## Problem details
Please repeat, from the entries that follow, the lines from the one containing "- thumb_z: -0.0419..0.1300" through the one containing "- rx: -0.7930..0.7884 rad" exactly, adding nothing.

## Study material
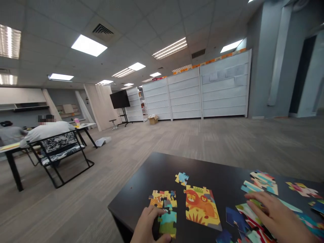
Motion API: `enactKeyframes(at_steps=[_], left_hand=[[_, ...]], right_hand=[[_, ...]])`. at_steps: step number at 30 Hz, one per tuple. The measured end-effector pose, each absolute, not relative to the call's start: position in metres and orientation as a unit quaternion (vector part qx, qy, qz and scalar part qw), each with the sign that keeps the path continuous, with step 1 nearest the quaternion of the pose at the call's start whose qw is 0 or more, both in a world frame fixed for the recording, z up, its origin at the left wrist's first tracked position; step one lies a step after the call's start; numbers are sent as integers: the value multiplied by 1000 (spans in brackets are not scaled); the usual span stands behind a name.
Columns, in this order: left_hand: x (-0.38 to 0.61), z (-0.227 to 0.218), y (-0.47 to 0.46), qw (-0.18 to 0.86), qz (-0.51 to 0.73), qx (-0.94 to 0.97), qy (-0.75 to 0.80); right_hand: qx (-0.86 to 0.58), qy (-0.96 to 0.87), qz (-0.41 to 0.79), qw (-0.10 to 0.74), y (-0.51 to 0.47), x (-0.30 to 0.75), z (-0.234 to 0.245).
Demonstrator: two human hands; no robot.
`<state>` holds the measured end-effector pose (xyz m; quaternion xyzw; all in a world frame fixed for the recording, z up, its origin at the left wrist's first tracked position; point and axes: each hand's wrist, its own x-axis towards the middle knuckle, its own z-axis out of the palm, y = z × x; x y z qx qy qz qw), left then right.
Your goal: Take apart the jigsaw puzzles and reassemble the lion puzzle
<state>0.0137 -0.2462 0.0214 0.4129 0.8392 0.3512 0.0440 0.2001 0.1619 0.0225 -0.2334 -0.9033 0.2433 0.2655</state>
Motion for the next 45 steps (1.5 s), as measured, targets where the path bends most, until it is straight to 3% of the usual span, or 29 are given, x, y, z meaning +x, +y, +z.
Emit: enactKeyframes(at_steps=[7,14,26,35,40,45], left_hand=[[1,11,-246,36,357,439,824],[4,20,-234,108,321,387,858],[11,25,-226,60,271,412,868],[31,57,-216,32,74,446,891],[27,49,-215,-12,17,497,868],[19,17,-235,-141,24,581,801]], right_hand=[[-228,-903,235,279,163,199,19],[-235,-905,234,268,164,200,18],[-233,-915,222,242,162,201,23],[-235,-917,217,239,159,201,22],[-233,-920,213,232,156,203,31],[-232,-920,207,240,154,204,34]])
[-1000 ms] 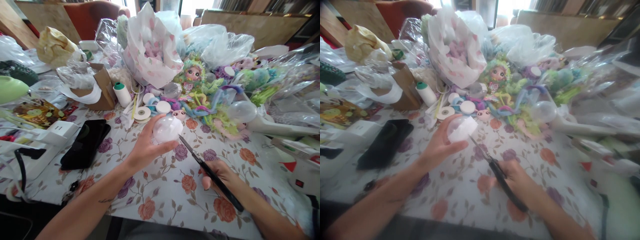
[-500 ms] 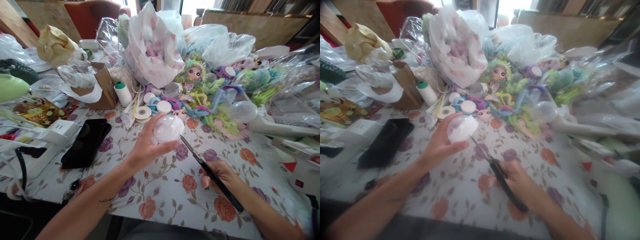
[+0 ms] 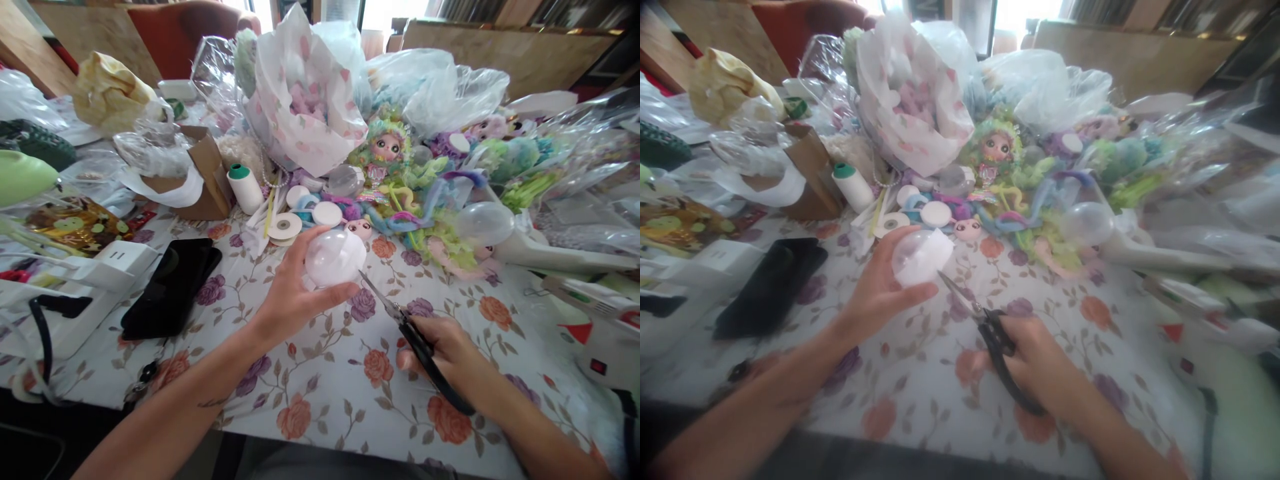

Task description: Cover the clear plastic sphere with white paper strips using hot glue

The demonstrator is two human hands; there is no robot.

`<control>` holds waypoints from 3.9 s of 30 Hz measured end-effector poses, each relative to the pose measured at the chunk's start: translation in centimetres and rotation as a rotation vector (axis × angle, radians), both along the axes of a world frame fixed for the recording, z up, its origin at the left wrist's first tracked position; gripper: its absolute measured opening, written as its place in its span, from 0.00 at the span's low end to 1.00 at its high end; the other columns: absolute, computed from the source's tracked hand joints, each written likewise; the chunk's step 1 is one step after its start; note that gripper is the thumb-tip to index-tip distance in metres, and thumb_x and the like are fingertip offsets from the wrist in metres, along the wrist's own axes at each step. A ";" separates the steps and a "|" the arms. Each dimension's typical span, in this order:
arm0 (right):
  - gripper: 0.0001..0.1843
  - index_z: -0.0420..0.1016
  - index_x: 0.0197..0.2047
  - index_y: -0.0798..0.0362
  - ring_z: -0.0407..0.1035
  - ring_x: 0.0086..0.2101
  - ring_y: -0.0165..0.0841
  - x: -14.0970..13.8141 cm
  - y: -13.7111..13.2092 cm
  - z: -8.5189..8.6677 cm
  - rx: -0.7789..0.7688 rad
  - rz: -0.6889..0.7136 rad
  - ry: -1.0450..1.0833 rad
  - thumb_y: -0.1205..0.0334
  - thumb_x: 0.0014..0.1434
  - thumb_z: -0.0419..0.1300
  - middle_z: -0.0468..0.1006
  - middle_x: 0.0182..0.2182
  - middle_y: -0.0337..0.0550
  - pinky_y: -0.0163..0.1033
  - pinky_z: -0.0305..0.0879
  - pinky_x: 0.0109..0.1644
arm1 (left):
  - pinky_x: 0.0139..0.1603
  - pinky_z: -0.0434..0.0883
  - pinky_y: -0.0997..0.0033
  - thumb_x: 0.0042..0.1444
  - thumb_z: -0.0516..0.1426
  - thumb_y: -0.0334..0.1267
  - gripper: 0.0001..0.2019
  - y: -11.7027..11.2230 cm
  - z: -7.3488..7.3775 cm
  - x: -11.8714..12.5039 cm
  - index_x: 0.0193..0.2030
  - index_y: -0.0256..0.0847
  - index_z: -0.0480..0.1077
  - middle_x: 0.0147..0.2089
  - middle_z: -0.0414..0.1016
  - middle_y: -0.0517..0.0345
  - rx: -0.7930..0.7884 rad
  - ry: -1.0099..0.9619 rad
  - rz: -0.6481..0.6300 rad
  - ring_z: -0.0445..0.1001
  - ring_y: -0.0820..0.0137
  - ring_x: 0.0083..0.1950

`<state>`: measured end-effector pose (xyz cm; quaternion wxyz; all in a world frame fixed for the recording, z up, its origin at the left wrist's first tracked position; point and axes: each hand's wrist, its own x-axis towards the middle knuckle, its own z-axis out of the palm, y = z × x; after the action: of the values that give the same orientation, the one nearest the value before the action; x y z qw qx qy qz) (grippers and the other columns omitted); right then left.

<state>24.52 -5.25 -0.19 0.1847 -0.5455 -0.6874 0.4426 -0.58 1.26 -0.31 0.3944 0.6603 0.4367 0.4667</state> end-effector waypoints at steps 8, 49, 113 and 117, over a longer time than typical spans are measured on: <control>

## Output of the task
  - thumb_z: -0.0419..0.1300
  - middle_z: -0.0468..0.1006
  - middle_x: 0.0182..0.2182
  - middle_y: -0.0337..0.0550
  - pinky_y: -0.0163..0.1033
  - pinky_z: -0.0305..0.0879
  - pinky_x: 0.0109..0.1644
arm1 (left):
  - pinky_x: 0.0139..0.1603
  - pinky_z: -0.0434..0.0883
  - pinky_y: -0.0997..0.0033
  - thumb_x: 0.0042..0.1444
  - thumb_z: -0.0516..0.1426
  - thumb_y: -0.0334..0.1267
  - gripper: 0.0001..0.2019
  - y: -11.7027..11.2230 cm
  - z: -7.3488..7.3775 cm
  - x: -11.8714..12.5039 cm
  - index_x: 0.0193..0.2030
  - index_y: -0.0256..0.0847
  - index_z: -0.0480..0.1077
  - middle_x: 0.0147..0.2089
  - middle_z: -0.0414..0.1016
  - middle_y: -0.0517..0.0345
  - rx: -0.7930..0.7884 rad

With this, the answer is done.